# [Work request]
Say how many lines below contain the word "naming". The number is the entire reply.

Dataset entries:
######
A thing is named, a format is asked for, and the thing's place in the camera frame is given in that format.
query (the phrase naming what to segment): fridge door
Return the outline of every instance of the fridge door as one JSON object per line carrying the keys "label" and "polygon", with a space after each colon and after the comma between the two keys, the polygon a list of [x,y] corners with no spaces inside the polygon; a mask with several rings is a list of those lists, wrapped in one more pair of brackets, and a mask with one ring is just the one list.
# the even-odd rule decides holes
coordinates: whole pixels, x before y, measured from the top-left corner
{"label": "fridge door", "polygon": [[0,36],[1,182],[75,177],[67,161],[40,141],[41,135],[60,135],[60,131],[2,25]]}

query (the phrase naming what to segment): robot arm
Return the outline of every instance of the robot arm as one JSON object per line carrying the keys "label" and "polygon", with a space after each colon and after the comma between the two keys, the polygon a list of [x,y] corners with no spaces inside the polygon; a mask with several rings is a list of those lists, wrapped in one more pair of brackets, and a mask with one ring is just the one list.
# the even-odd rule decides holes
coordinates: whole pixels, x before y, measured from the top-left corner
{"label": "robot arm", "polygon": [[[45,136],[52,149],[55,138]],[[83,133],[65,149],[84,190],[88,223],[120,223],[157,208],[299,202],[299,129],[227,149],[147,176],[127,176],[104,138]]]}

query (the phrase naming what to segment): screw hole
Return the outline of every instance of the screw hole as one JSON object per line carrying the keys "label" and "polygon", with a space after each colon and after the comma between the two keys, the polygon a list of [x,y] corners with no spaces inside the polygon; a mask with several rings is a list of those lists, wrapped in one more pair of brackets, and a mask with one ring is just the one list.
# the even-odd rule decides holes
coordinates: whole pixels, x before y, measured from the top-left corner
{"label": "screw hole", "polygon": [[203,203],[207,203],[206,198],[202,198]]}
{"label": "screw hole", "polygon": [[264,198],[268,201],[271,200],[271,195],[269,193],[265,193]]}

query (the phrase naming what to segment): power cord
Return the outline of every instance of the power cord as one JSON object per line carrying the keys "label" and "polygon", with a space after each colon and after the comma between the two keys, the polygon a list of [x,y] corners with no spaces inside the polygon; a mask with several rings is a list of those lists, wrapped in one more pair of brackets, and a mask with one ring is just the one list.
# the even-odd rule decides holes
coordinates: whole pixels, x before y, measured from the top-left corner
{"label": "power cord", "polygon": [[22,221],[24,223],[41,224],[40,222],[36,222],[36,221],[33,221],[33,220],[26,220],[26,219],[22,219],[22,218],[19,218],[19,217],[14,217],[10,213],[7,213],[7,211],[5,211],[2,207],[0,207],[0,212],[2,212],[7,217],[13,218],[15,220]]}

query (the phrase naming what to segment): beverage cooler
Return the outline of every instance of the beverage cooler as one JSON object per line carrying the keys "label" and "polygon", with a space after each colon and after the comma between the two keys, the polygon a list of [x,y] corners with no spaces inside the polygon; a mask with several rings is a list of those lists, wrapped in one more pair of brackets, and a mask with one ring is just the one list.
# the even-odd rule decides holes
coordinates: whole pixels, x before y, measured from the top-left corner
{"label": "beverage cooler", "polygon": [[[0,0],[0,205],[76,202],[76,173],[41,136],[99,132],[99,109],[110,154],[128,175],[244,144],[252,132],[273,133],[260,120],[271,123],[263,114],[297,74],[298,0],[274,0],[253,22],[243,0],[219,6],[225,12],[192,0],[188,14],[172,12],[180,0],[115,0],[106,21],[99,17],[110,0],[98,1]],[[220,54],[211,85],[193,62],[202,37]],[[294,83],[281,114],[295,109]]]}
######
# [Response to the task]
5